For years I wanted the version that appeared in this episode, but alas it was a live recording that never actually appeared on any of their albums which was always a bit of a downer, although if you look around YouTube you’ll find it there. For such a violent scene, it opens the episode, and one with themes of teen alienation and murder, with a strangely anthemic and cathartic feel.
Usually it was the domain of Glen Morgan and James Wong to set their glorious set pieces to music, a trait that would become an art form in itself when the famed duo would return to the series in its fourth year. Howard Gordon would not only write a sequence brilliantly set to the James song, but introduce this twelve-year-old to the delights of She’s A Star, Destiny Calling and Laid.
That it would also be an early effort for a pair of young actors by the name of Giovanni Ribisi and Jack Black has also given it a factor that has made it a famed episode of the show over the years, the first of many appearances from future stars on the show that would earn the series a small claim to fame in the development of many a career.
When first broadcast there was some anger at the fact that the series very quickly moved on from the events of what had been an epic three-part story that had seen the series turn some pretty big corners in terms of its mythology, as well as the development of our heroes. In fairness, Gordon’s teleplay doesn’t completely ignore this as Scully mentions those events briefly during the first scene of the episode featuring our heroes, something the series would actually do less and less as the following seasons would go by until season eight, when the show would have no choice but to carry through major character and mythology developments into its stand-alone episodes.
Even at that, the lack of concrete focus on what happened over the course over the last three episodes doesn’t negate the fact that D.P.O is an excellent first stand alone for the third season. As The X-Files would continue over the course of its initial nine season run, it always felt to me like the show had two season premieres; the first episode itself which would of course constitute a mythology episode due to the season finale the previous season being a cliffhanger, whilst the first stand alone tale always felt like a premiere in its own way too, being the premiere from the second style of episode that was the show’s bread and butter.

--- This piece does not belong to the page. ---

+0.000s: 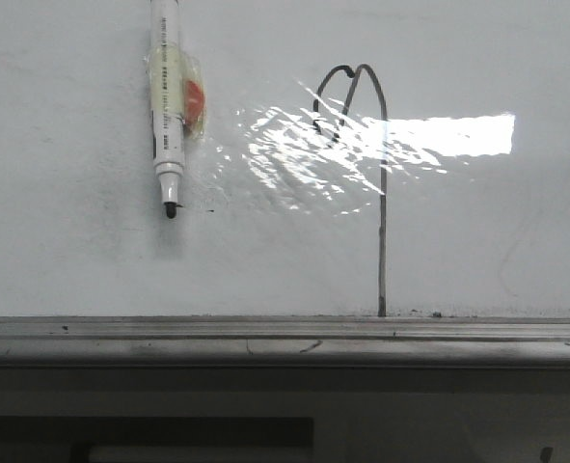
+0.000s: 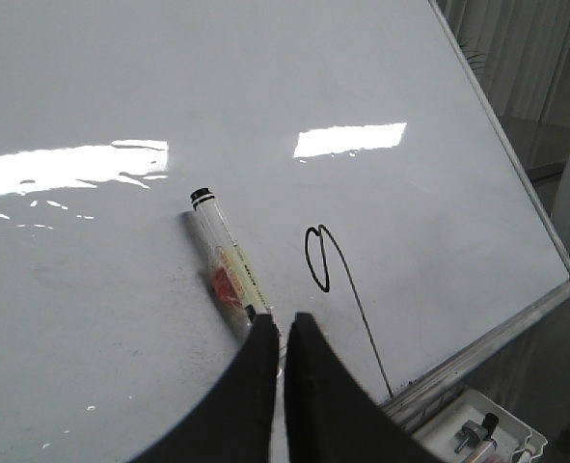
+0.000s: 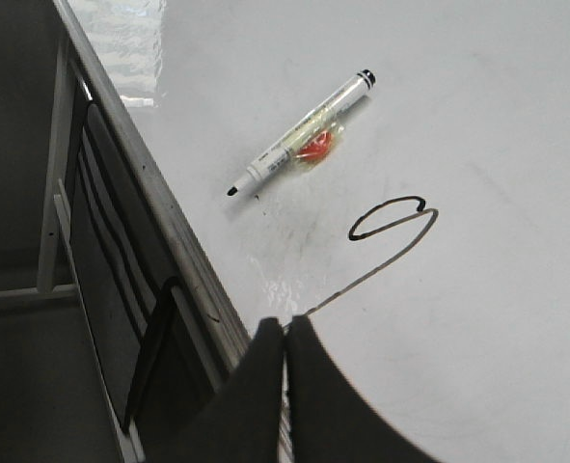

The first self-contained story always felt like it was handed over to the show’s most dominant stand alone voice, be it Morgan and Wong, Vince Gilligan, or, as is the case here, Howard Gordon. Gordon, of course, has become one of American television’s most important voices and, like Gilligan, has gained notoriety due to his subsequent work as well as having made his name writing for The X-Files.
Going on to become the most important, and more politically balanced, voices on 24, as well as co-creating Homeland, as well as executive producing numerous other shows, including the criminally underrated Awake, like Gilligan, Gordon has become a more dominant voice outside of genre television and yet applied many of the tricks and trades from having worked on a Ten Thirteen show to other series that on the surface may appear a million miles away from the world of Mulder and Scully but which have some aesthetic similarities.
Homeland, and to an extent 24 as well, are thrillers that almost have as much an important focus on character on top of their somewhat controversial thrills, and yet many of Gordon’s X-Files thrillers have functioned on an equal level as character dramas as much as suspense thrillers, or horrors. Yes, the suspense and the horror is there, but Gordon is just as focused on the plight of a character like Darren Peter Oswald (it’s The X-Files so three parts to the name, of course) and his part, or lack thereof, in the world.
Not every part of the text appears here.